Perkenalkan, saya Wulan Ambarwati, berasal dari Sidomulyo, Bambanglipuro, Bantul, Yogyakarta. Ini adalah surat saya untuk Pak Jokowi.
Saya adalah salah satu peserta CPNS 2018. CPNS 2018 menerapkan sistem PG (Passing Grade) dengan nilai ambang batas TIU : 80, TWK : 75, dan TKP 143. Awal diadakan pengumuman formasi, saya sangat semangat karena tahun ini untuk formasi adalah terbanyak dari tahun-tahun sebelumnya, yaitu 31 formasi satu propinsi, tetapi terbagi atas unit-unit sekolah. Biasanya formasi saya hanya 1 satu propinsi bahkan tidak ada.
Saya berusaha keras untuk dapat lolos CPNS tahun ini, agar bisa membanggakan kedua orang tua saya. Pada waktu itu pelaksanaan CPNS bersamaan dengan kuliah PPG dalam Jabatan Tahap II. Saya maksimalkan setap hari untuk belajar CPNS. Sampai kata temen-temen, "rajin sekali." Karena kabarnya untuk mencapai PG sangatlah susah tapi tidak menciutkan semangat saya untuk belajar.
Sampai saatnya ujian tiba, saya mengerjakan soal CPNS. Alhamdulillah bisa mencapai PG. Petugas seluruh ruangan menyelamatiku. "Wah, selamat akan jadi CPNS."
Sampai di luar ruangan teman yang kebetulan sama sesinya denganku tdak lolos, saya diminta memberikan tips-tips agar lolos PG. Di luar ruangan saya
bertemu dengan seseorang, dia berkata,
"mbaknya kelihatan senang, lolos ya, mbak? Daftar di mana?" Saya menjawabnya.
"Saya juga daftar di situ, tp saya tidak lolos, besuk sampaikan salam saya di sekolah tersebut."
Saya pulang dengan penuh rasa bahagia. Saya menjadi terkenal karena lolos PG. Kemudian karena sedikitnya peserta yang lolos PG, pemerintah mengeluarkan permenpan baru no.61 yang tidak adil. Jumlah formasi satu propinsi adalah 31, lolos PG: 29, 11 lokasi diisi oleh P2, dan 9 orang menjadi P1/ TL termasuk saya.
Sebelum menpan 61 muncul, teknisnya peserta yang lolos PG yang terjadi penumpukan pada satu unit sekolah bisa mengisi lokasi sekolah yang tdak ada lolos PG. Akhirnya hak kami menjadi hilang, karena kami hanya minoritas. Orang tua saya sangat sedih, saya mengalami dampak psikologis dan trauma akibat kejadian ini. Ironisnya lagi di lingkungan saya yang keterima adalah P2.
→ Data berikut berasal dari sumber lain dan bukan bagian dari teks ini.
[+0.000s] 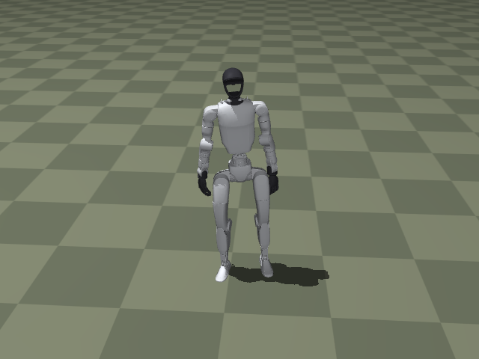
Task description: Upper body actions
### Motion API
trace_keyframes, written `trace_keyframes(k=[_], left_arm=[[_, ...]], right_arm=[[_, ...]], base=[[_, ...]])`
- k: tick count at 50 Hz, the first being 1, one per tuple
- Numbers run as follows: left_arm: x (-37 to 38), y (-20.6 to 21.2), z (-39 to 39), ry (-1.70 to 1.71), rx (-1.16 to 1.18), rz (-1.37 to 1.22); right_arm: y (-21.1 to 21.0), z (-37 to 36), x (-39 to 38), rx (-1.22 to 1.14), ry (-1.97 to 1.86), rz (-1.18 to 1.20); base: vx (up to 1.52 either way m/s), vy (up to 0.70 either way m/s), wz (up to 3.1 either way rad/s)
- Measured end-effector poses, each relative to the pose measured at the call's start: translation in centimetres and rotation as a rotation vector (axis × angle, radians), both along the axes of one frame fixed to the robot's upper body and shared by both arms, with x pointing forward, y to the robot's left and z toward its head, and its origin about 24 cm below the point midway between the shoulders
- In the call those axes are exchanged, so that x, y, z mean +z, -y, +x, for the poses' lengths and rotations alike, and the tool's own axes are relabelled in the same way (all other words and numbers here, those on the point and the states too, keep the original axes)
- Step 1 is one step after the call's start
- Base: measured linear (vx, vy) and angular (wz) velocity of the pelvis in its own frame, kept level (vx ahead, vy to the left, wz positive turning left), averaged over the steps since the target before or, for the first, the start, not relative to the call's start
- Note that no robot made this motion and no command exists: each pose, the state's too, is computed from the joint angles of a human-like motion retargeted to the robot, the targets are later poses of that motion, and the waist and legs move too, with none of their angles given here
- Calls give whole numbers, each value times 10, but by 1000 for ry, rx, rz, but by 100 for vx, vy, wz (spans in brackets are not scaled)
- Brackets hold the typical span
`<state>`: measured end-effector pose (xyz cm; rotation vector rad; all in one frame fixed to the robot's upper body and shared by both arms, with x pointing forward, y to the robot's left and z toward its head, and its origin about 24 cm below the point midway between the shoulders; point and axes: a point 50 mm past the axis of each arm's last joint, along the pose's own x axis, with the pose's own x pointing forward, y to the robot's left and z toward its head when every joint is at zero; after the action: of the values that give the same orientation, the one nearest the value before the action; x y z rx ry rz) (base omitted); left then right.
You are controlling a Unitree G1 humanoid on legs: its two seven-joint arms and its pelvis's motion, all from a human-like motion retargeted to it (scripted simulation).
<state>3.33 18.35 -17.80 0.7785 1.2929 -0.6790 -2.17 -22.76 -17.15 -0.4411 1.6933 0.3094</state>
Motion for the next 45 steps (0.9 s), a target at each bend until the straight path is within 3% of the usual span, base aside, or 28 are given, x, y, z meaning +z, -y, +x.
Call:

Tolong, Pak Jokowi, kami butuh keadilan. Peserta yang lolos final malah kalah, peserta yang kalah malah menang. Aturan di tengah jalan sangat merugikan kami dan tidak dibenarkan. Saya ingat Anthony Ginting atlet badminton, yang berlaga di Asian Games. Anthony mengalami cidera, tidak ada aturan baru untuknya, pertandingan tetap berlangsung dan akhirnya dia kalah.